* _Work request_:
The lines to copy run from the one containing "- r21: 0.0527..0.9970" to the end of the listing. Please write them out exactly, minus the pictures.

* _Available data_:
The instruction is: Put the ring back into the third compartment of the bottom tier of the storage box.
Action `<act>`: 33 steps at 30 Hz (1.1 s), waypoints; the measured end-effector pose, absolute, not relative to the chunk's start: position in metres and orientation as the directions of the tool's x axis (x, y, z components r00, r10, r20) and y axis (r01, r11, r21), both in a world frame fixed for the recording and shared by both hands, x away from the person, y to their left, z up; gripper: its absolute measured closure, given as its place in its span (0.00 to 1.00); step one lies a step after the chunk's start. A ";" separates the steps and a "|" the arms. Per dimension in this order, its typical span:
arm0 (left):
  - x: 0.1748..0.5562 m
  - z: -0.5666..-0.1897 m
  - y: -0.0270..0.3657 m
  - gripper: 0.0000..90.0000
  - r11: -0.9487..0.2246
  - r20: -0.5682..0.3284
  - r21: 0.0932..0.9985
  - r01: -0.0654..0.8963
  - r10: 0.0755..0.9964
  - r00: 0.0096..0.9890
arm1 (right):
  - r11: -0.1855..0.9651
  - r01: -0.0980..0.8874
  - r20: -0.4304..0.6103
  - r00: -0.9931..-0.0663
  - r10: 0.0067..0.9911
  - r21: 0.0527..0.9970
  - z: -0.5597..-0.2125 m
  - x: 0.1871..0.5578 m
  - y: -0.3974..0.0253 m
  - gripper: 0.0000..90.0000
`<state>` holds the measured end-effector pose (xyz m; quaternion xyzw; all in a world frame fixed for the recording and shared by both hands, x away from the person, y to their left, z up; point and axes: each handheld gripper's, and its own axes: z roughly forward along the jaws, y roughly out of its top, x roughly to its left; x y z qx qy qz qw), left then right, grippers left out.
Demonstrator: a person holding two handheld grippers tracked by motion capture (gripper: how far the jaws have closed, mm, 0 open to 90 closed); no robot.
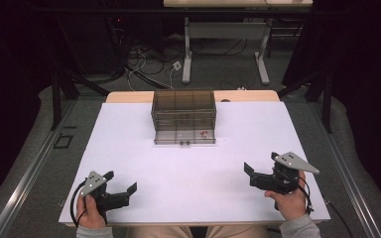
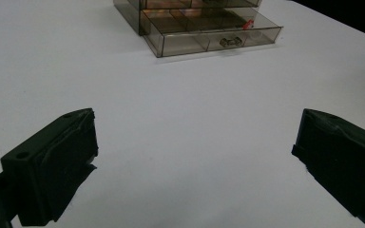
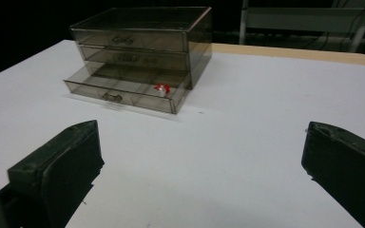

* _Written answer_:
  - r21: 0.0527..0.9970
  - z: -0.5597..-0.2125 m
  - x: 0.1871..0.5578 m
  - y: -0.3974..0.0253 m
  - gripper: 0.0000..90.0000
`<state>` holds the measured end-effector pose (xyz m; quaternion xyzw; all in a world frame fixed for the recording and shared by both hands, x away from the person, y to their left, z up; point and axes: each handheld gripper's, and its own axes: z roughly forward along the jaws, y roughly out of its top, x roughly to its left; x y z qx qy qz qw), left then right, grippers left out.
Demonstrator: a person holding two handheld grippers tracked by motion capture (gripper: how far the jaws have closed, mm, 0 open to 90 closed); no robot.

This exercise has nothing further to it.